Picture by Peg Ihinger

Rather than do a long post this week, I’m going to send you all to a bunch of other web sites. Because it’s Banned Books Week in the U.S., and I don’t want to try to condense all this stuff into a single thousand-word essay. It’s too important.

Banned Books Week a week, once a year, when various organizations (particularly libraries) do things to draw attention to the number of attempts to remove—that is, to ban—books from the shelves of libraries in the U.S. (I think Canada does this as well, but I don’t know if it’s the same week.)

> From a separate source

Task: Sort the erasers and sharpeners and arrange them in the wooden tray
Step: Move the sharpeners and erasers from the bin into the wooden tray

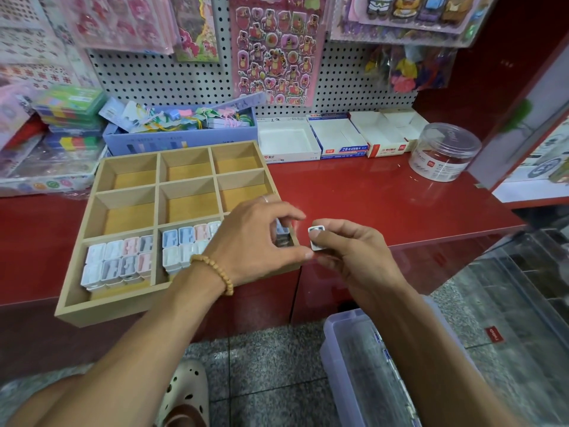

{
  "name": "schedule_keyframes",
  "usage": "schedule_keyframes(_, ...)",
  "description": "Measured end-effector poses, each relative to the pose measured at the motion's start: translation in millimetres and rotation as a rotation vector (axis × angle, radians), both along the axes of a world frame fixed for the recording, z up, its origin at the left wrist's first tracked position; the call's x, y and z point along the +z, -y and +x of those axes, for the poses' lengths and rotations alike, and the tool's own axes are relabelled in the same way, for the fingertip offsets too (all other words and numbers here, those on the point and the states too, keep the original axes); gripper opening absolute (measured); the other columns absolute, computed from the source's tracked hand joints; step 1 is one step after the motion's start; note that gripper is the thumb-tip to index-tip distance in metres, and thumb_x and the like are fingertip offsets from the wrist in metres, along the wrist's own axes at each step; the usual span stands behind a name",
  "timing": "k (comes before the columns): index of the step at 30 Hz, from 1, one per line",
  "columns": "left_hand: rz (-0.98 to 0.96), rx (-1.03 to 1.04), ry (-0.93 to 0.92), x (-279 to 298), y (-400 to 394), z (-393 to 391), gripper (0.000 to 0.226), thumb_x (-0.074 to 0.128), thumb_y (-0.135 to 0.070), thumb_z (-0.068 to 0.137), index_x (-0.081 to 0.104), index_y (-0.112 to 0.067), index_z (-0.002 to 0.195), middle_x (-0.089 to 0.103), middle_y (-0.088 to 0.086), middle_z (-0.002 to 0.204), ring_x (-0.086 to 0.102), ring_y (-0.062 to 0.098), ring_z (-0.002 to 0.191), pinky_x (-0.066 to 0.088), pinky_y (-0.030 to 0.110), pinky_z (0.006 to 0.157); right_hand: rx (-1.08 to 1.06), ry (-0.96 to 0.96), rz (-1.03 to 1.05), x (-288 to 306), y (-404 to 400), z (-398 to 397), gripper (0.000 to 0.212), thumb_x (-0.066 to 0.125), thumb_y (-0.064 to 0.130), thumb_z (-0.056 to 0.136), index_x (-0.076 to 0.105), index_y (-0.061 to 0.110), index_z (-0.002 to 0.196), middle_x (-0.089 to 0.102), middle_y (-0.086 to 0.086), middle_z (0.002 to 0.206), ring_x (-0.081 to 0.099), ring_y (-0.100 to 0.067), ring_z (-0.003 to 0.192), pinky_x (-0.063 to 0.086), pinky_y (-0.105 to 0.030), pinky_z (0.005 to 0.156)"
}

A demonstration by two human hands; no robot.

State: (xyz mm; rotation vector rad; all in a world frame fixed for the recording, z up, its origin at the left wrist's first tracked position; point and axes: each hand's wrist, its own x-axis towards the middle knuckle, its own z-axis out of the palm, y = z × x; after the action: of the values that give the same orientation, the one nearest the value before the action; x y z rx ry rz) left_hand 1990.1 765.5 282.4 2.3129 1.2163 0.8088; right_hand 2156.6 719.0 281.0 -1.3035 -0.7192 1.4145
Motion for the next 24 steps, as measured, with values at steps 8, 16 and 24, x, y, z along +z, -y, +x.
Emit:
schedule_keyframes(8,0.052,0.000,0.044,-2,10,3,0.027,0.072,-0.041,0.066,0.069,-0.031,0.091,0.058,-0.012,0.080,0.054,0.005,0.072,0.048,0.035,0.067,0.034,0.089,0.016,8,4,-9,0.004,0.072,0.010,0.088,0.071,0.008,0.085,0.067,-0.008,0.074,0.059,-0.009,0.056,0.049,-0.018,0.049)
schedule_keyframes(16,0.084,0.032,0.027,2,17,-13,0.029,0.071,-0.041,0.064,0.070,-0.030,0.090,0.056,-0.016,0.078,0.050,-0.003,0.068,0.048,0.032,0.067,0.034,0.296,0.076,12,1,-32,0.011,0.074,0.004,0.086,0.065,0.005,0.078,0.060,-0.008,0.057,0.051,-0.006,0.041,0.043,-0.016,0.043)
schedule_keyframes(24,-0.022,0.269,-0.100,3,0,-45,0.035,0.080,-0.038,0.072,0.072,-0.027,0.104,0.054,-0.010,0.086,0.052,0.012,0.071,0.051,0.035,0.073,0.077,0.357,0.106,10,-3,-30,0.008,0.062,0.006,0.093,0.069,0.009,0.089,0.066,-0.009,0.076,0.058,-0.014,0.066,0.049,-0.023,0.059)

While a lot of the attempts—and successes—are in school libraries, public libraries also face book bans. National Public Radio has a nice three-minute interview with a librarian that sums up a lot of the issues here: https://www.npr.org/2024/09/24/nx-s1-5123542/banned-books-week-effort-to-document-and-highlight-support-of-the-freedom-to-read

The American Library Association started Banned Books Week in 1982. Their Banned Books Week website at https://www.ala.org/bbooks/banned has a lot of data on book-banning collected from reports by their member libraries.  Pen America (the American branch of the international organization founded in London in 1921) has a different data set and methodology; their preliminary numbers for the 2023-2024 school year show over 10,000 book bans in the U.S.A. during that time. (https://pen.org/memo-on-school-book-bans-2023-2024-school-year/) They describe their methodology in their FAQ at https://pen.org/book-bans-frequently-asked-questions/.

Go read this stuff. Look up more. This is important for everyone and anyone who loves books, especially if you live in one of the states that is floating legislation to allow easier book-banning (see mentions in the PEN report, above).

3 Comments
  1. Banned books week has become yet another nasty culture-war fight conflating the difference between “taxpayer money should not be spent on that book” and “people should not be allowed to read that book.” Worse, people’s brains melt and dribble out of their ears when books for (or not for) children are brought into it as a special case.

    To use a “banned foods” analogy, it’s one thing to prohibit the production and sale of foie gras or rum cakes, and another to prohibit those foods from being bought with EBT cards or served in school cafeterias. And it’s dishonest to refer to the second sort of prohibition as “banning” those foods, especially when there’s a deliberate attempt to imply a prohibition of the first sort.

    • For many people, if a book isn’t available in a public library then it isn’t available at all. Books, especially hardbacks, are expensive. I used to order books for the library where I worked. They were expensive then, and more so now.

      I certainly ordered books that I didn’t agree with; our clientele asked for them, and we bought them. If we say that taxpayer money shouldn’t be spent on books that offend anyone, then we are left with the blandest of the bland, and a grossly distorted image of what our world looks like today.

  2. Here’s my issue with book bans: Whether I like or dislike a book that has been banned, and even if I would never read it anyway, I honestly resent having the choice to read it or not as I wish taken from me. How are people supposed to figure out what they like and dislike, what ideas they agree with or don’t agree with, if they never have the option to explore those things? And what better way to explore a topic than through a book (or two, or ten)? Politics, please don’t take my options and choices from me. Let books be.